December 2, 1982--4 Children


I have had my happy ending. My four darlings have grown up into strong, loving wives and mothers with challenging careers, supportive feminist husbands,  and brilliant children. Parents in the trenches often are comforted by how many mistakes I made without dire, lifelong consequences.. 

My kids are 9, 7, 4, 7 months. We had impulsively moved to Bangor, Maine from Manhattan in March 1981; I almost immediately got pregnant. We are snowbound November through April. My husband insisted on heating our 4-bedroom house entirely with our wood stove and six cords of wood. We had a three-sided metal gate attached to the living room wall with carabiners to keep the girls away from the stove. I had never before had to cope with stairs and kids. My ability to write in full sentences has collapsed. I am trying to decide whether we should try to move back to New York. I am very active in the Nuclear Freeze movement. Being a political activist and the mother of 4 isn't working. I remember the good times so vividly and totally forget the hard times. No wonder why younger mothers reject the saccharine advice of older mothers.

I have not edited my journal entry.

I let the kids stay home today because Michelle was hoarse and Emma was hard to rouse. Their being home busy with their projects makes it harder to keep Molly (the baby) safe. Molly has a scratch near her eye, and I don't even know how she got it--perhaps the kitten? Made apple crisp, made bread. No oven timer, so I kept losing track, worried about the stove door being so loose--will it fall off? Reading Lifton-Falk book about nuclear war, will give me nightmares. Kids bickering; baby eating pieces of paper. All my careful preparation for naught, no time to sit down and relax. Molly hardly napped. Papers all over living room floor. Snapped and yelled.
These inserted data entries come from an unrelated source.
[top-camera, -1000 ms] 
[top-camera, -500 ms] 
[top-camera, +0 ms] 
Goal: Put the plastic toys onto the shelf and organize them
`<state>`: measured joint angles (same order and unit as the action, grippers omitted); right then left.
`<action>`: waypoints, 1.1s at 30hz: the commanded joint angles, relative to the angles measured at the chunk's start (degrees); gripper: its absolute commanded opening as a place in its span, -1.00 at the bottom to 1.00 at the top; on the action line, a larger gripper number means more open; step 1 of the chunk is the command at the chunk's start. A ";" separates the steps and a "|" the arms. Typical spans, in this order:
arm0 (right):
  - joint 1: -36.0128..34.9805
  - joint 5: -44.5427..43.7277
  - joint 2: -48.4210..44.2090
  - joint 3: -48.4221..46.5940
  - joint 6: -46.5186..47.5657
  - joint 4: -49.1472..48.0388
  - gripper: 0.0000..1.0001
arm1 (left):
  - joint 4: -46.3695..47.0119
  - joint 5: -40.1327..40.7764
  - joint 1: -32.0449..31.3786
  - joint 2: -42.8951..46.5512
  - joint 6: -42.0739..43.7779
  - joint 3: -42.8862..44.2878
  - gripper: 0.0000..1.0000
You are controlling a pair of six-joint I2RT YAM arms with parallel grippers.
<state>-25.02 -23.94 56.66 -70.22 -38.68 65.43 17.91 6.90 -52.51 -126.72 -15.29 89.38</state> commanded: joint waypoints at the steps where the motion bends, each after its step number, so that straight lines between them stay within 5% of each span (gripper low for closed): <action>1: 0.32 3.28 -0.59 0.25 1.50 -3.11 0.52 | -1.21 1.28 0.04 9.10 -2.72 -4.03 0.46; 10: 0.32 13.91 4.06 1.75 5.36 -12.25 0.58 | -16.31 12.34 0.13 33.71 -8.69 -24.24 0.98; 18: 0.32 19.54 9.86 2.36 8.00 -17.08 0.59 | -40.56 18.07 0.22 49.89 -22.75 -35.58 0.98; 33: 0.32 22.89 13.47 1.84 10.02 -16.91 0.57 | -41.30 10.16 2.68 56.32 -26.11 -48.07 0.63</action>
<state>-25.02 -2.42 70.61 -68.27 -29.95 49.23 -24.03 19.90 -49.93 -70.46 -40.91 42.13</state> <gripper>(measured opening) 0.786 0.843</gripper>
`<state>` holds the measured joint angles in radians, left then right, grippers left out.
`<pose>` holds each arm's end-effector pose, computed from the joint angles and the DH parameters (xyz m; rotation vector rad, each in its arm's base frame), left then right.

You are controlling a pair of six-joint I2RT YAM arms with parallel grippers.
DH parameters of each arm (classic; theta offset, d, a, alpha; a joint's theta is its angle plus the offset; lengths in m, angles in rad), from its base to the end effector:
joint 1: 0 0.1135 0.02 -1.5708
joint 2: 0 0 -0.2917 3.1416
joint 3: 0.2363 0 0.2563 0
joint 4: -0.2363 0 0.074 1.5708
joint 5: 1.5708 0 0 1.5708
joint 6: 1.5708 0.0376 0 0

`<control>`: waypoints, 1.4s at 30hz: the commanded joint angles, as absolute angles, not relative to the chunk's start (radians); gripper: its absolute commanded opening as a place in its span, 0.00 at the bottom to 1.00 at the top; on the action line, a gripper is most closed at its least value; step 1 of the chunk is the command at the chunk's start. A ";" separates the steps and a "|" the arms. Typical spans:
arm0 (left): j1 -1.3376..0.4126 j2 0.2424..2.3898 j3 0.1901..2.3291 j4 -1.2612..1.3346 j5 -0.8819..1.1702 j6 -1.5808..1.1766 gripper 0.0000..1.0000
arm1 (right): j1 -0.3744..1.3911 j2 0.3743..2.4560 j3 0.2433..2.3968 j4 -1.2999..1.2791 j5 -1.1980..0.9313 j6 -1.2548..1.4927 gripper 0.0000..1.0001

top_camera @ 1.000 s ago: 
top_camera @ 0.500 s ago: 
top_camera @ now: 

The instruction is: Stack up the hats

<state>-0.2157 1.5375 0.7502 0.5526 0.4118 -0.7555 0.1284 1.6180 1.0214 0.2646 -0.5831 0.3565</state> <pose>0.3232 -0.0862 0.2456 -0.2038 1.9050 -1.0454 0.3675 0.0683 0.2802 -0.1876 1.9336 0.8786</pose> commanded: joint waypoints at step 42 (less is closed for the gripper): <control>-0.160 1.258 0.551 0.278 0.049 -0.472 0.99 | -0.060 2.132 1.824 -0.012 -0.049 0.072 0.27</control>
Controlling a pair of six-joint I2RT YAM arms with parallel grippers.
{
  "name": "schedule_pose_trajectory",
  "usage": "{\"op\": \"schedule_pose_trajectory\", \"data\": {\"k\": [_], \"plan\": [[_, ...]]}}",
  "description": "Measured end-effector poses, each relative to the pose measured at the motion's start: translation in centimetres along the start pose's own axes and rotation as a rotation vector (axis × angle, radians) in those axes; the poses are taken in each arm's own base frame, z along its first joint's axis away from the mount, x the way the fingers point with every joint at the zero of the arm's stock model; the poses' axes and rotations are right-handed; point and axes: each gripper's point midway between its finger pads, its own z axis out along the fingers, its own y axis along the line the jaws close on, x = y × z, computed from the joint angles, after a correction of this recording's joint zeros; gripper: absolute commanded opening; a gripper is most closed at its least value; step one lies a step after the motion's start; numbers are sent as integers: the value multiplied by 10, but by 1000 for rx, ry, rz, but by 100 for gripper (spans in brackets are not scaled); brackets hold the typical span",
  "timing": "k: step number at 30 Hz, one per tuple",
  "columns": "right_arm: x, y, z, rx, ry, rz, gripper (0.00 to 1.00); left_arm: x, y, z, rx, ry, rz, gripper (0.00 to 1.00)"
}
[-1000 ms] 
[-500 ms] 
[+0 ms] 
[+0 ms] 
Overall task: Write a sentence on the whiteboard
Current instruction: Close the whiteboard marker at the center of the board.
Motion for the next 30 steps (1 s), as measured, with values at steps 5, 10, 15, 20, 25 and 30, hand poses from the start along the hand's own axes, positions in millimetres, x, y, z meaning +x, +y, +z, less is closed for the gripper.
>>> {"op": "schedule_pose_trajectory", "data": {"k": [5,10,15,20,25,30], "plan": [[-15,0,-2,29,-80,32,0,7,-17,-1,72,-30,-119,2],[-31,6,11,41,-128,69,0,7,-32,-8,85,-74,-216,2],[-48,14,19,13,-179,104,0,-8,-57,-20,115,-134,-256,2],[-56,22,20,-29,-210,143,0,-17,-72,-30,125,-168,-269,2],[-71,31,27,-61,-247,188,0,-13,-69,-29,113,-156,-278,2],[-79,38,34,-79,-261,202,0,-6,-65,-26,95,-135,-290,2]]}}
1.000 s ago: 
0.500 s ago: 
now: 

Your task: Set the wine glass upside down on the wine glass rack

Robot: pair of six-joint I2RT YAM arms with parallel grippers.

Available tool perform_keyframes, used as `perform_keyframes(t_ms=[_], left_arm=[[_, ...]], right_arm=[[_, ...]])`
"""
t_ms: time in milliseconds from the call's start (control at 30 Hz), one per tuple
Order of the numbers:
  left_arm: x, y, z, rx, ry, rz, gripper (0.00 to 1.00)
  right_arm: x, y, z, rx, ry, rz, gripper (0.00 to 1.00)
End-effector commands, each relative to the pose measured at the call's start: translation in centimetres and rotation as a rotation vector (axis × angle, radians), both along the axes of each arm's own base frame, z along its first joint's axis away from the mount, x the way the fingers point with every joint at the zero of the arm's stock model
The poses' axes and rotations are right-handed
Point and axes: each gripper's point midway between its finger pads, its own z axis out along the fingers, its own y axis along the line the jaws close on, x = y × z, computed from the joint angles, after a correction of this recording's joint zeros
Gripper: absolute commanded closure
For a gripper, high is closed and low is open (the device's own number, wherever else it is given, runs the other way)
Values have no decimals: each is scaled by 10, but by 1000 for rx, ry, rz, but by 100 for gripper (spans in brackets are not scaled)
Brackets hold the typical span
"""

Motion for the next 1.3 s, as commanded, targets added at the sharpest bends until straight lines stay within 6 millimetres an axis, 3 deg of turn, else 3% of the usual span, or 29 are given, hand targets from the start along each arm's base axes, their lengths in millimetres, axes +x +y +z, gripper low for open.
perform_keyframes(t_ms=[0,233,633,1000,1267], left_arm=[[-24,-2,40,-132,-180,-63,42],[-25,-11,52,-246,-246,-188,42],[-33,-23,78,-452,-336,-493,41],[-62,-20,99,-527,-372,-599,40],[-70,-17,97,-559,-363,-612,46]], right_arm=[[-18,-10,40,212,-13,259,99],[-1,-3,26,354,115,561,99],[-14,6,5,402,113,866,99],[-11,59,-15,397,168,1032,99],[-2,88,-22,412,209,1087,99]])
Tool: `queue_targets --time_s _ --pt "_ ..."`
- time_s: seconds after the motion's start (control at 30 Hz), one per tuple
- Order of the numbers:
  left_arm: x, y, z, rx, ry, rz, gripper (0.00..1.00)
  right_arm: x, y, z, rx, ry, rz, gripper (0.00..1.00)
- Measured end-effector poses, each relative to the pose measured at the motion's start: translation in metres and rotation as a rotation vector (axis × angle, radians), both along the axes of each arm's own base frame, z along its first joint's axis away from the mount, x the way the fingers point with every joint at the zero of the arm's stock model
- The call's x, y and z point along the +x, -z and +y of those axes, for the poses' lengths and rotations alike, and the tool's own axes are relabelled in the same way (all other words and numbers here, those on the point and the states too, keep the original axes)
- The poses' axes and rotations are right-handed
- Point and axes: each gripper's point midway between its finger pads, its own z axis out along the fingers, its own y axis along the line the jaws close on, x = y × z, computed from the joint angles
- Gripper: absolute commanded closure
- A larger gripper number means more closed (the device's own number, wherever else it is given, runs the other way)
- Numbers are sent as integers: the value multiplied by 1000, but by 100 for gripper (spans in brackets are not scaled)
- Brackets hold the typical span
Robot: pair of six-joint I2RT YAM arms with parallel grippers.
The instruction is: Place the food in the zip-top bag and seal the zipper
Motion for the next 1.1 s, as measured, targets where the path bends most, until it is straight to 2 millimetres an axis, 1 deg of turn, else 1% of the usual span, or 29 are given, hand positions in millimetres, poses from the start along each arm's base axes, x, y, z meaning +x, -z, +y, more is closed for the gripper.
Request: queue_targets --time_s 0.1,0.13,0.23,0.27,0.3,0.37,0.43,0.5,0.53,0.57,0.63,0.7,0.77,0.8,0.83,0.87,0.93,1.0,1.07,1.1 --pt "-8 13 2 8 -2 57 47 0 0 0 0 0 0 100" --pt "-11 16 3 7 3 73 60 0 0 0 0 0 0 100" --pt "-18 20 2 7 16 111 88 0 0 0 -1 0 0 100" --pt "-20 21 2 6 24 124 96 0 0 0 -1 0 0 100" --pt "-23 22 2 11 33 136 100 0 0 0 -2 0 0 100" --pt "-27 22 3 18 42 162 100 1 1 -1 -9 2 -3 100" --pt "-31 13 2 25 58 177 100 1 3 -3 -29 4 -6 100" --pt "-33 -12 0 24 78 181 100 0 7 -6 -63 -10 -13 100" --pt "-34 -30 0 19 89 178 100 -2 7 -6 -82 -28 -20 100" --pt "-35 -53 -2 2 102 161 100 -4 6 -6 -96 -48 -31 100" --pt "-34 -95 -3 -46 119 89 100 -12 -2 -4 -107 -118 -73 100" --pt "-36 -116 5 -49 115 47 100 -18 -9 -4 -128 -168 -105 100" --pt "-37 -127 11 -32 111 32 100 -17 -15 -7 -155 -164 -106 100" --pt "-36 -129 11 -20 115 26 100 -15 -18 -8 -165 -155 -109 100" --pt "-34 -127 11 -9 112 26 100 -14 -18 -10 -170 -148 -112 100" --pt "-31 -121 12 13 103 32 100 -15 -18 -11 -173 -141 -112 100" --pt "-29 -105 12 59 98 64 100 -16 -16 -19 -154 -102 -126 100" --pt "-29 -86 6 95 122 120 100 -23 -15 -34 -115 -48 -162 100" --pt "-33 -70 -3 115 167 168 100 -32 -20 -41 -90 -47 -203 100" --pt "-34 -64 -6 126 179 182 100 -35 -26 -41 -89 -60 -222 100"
Do I want to go back? Something always make me stop at the brink. Fear of admitting we made a mistake? Or are these growing pains? Half-conscious of my tendency to romanticize my life in New York. I didn't share my political interests. We probably know more people in Bangor who share my interests than we did in New York. I glanced back over my journals. A bracing perspective. Mothering has always been hard. So much for my fantasies about how much better a mother I was in New York. I am so hard on myself. Go to the library and look up book on depression.

5 comments:

slouching mom said...

So...how long did you last in Bangor?

Mary Joan said...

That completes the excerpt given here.